27 photo(s) Updated on: 01/28/2021
  • The show’s featured machine, a very unusual Rumely three-wheeled roller. The acute tilt of the frame makes this author wonder if it is converted from a tractor rather than being built as a roller.
  • One of Ederville’s many outstanding exhibits was this re-creation of an International Harvester dealership.
  • Another of the many extremely rare machines in Ken Eder’s collection, a Yuba Ball-Tread 20-35 crawler tractor.
  • Along with a new-fangled Holt 60 tiller-wheel crawler tractor, this lineup includes an Avery, a Rumely Oil Pull, a Nichols & Shepard Oil-Gas Red River Special, a Fairbanks-Morse 15-25 and a Case 6030
  • Best view at the show! Passengers enjoy a ride on a massive Best traction engine.
  • A Farmall crawler tractor? This model H in the I-H dealer yard is a customization, using a Cletrac undercarriage.
  • Board Chairman Larry Kotkowski operates a Byers Bear-Cat Junior half-swing shovel. Introduced in 1932, the Bear-Cat Junior weighs only 7½ tons and wields a 3/8 yard bucket.

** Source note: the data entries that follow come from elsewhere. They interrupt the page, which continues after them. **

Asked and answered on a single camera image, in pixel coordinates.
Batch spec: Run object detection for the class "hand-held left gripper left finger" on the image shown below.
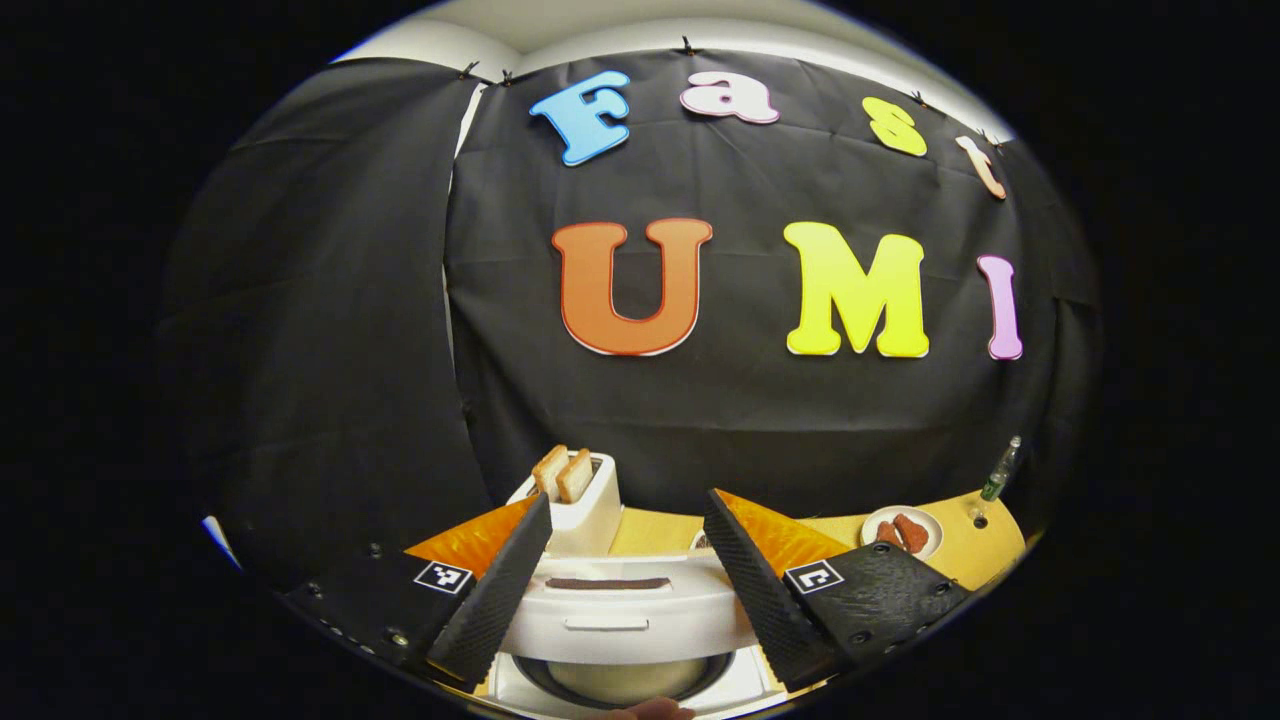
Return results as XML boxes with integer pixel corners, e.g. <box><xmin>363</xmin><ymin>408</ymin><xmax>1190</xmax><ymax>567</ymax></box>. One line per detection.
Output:
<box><xmin>283</xmin><ymin>490</ymin><xmax>554</xmax><ymax>691</ymax></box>

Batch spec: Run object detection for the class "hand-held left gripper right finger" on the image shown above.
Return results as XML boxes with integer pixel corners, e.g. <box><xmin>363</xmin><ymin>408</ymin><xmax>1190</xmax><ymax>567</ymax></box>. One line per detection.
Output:
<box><xmin>703</xmin><ymin>488</ymin><xmax>973</xmax><ymax>693</ymax></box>

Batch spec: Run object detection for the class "white rice cooker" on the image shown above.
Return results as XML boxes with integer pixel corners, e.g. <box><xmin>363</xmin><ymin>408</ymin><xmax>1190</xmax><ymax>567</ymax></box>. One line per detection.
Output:
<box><xmin>488</xmin><ymin>545</ymin><xmax>791</xmax><ymax>720</ymax></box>

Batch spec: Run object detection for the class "white toaster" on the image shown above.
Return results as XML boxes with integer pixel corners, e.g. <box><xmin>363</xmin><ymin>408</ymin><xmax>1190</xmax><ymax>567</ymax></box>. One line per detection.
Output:
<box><xmin>507</xmin><ymin>452</ymin><xmax>624</xmax><ymax>559</ymax></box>

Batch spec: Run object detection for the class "toasted bread slice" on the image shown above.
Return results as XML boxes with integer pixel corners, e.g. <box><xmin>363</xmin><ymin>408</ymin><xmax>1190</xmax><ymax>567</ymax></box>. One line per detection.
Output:
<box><xmin>556</xmin><ymin>449</ymin><xmax>595</xmax><ymax>504</ymax></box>
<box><xmin>530</xmin><ymin>444</ymin><xmax>569</xmax><ymax>499</ymax></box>

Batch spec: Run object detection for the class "black backdrop cloth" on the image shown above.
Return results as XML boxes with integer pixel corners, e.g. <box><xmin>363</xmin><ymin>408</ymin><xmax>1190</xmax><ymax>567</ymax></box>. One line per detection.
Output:
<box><xmin>165</xmin><ymin>48</ymin><xmax>1101</xmax><ymax>591</ymax></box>

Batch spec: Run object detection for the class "white round plate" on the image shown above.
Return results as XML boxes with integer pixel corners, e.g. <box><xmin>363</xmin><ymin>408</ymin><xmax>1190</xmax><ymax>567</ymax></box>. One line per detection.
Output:
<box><xmin>860</xmin><ymin>505</ymin><xmax>944</xmax><ymax>561</ymax></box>

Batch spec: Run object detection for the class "clear plastic water bottle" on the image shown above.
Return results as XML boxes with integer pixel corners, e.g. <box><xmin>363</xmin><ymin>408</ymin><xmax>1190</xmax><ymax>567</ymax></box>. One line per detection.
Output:
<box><xmin>979</xmin><ymin>435</ymin><xmax>1023</xmax><ymax>502</ymax></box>

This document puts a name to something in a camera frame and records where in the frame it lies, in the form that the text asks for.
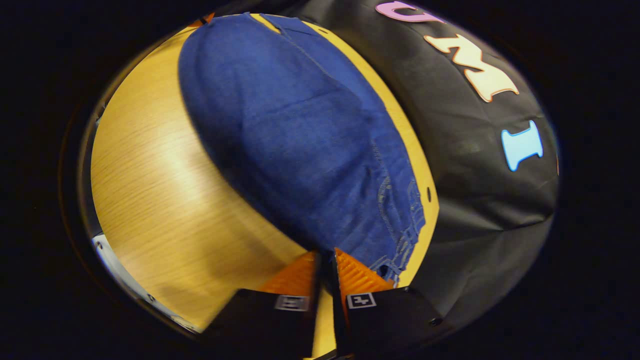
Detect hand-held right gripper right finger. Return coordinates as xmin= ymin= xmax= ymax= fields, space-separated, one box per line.
xmin=331 ymin=247 xmax=447 ymax=358

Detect blue denim jeans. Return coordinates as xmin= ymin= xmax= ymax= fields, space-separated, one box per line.
xmin=177 ymin=12 xmax=426 ymax=287

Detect grey metal table frame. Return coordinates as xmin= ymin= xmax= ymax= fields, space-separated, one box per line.
xmin=91 ymin=232 xmax=202 ymax=335

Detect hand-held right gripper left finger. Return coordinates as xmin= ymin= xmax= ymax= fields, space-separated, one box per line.
xmin=202 ymin=250 xmax=322 ymax=360

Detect black backdrop cloth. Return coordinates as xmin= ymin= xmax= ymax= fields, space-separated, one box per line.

  • Cab over engine? Nope. Autocar called this model U90 the Engine Under Seat design to more accurately describe the engine’s location.
  • Show host Ken Eder’s company, Mideast Railroad Services Inc., operates several heavy-duty truck cranes, like this Kershaw, that are designed specifically for railroad applications.
  • Landis Zimmerman’s Cletrac F keeps Ken Eder‘s 1927 100 company.
  • Yet another surprise at the show, a Keystone steam drill. The Keystone was claimed by its manufacturer to be the first modern, self-propelled blasthole, well and exploratory drill.
  • If you ever consider buying a machine with low hours, this is the yardstick to measure it against. Eric Christenbury says this 1953 9U series D6 has only 890 original hours!
  • Florenz Kitten’s Ferdinand (Indiana) Foundry & Machine Works built 224 Kitten steam tractors between 1889 and 1940.
  • A D9G with 9C inside-mount pushloading dozer provides plenty of oomph to give a 621 motor scraper an overflowing load.
  • One of several military vehicles on the site, this one was a real head-scratcher. As best as the equipment identification committee can determine, it’s one of two T-21 artillery tractors produced by I
  • This is the spreader bar from which the Big Muskie’s dragline bucket and its rigging was suspended. For those unfamiliar with the Big Muskie, the 220 cubic yard bucket was approximately this wide!
  • This is an Austin backfiller. It’s a product of one of the half-dozen manufacturing concerns founded by F. C. Austin after he sold his original business to the principals of Western Wheeled Scraper.
  • Unplanned demonstrations of repairs to vintage technology are part of many HCEA shows. This 1930 Cat 60 powered elevating grader needs belt service. Note the wooden slat drive drum.
  • General Ordnance Company was an armaments manufacturer. It acquired the Denning Tractor Company of Cedar Rapids, Iowa, in 1919, and the former Denning tractor eventually became the G-O model series.
  • This is one of ten high-cab truck tractors Corbitt built between 1950 and 1952. They were used by Turner Transfer Company to haul oversize loads to dockside for export.
  • Before crawler drills rendered them obsolete, various combinations of compressors and single or tandem drills on modified crawler tractors like this TD24 were often used for heavy blasthole drilling.
  • Things are not always what they seem! This is an I-H TD24, disguised as a Cat 583K with yellow paint and decals to meet a customer’s requirement that only “Cat” equipment be used on his job.
  • We’ve had bottom dump trucks at past shows, but never one this large – a Cat DW20 with W20 wagon. It’s rated at 25 cubic yards heaped or 28 tons capacity.
  • Jay Wack operates show host Ken Eder’s 1930 Cat Thirty and undated Miami One-Yard Trailer Scraper. Ken bought this outfit from James Johnson at the 2015 show.
  • Equipped with an overhead frame cable dozer, Aaron Tipton’s 1942 Cat D-7 rearranges part of the sandbox. HCEA shows don’t usually have fall colors as a backdrop!
  • The Harris Power Horse originated from a mid-1930s walk-behind, rein-controlled skidsteer machine built by Eimco. Harris Manufacturing of Stockton, California, bought the line in 1949.
  • We’ve had many Galion products at our shows, but never a vibratory compactor until now. This is a VR84; the model number indicates the drum width.